### WORK ITEM
Your answer should consist of the lines in the following data that contain "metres".

= Beginning of Section =

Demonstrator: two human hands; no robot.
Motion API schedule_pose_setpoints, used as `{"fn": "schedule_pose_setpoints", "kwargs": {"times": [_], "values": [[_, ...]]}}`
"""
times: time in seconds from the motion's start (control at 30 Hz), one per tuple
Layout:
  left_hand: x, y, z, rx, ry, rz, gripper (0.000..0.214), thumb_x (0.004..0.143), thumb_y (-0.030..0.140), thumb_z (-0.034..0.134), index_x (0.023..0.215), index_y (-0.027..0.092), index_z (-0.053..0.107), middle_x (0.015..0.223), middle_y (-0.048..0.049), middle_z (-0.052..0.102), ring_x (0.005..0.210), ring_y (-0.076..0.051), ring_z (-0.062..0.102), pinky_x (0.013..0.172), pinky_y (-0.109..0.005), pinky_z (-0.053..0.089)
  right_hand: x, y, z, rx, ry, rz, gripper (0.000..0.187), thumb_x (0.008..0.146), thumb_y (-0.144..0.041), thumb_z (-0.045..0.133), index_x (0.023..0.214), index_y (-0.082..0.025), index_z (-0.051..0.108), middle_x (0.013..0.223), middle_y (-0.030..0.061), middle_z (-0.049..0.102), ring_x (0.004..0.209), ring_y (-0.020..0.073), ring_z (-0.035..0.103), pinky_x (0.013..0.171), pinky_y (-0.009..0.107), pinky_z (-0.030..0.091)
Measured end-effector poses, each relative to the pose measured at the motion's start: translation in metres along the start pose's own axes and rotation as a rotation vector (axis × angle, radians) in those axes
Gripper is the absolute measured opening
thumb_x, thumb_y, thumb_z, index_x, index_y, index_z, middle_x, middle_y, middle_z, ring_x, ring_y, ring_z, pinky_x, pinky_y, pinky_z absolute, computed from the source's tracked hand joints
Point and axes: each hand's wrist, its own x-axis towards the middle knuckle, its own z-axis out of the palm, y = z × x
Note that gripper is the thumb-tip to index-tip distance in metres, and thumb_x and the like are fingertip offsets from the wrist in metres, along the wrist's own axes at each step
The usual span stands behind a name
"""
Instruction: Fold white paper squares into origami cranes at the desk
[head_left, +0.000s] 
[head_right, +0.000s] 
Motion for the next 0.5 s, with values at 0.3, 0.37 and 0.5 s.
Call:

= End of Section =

### TASK RESULT
Measured end-effector poses, each relative to the pose measured at the motion's start: translation in metres along the start pose's own axes and rotation as a rotation vector (axis × angle, radians) in those axes
Note that gripper is the thumb-tip to index-tip distance in metres, and thumb_x and the like are fingertip offsets from the wrist in metres, along the wrist's own axes at each step

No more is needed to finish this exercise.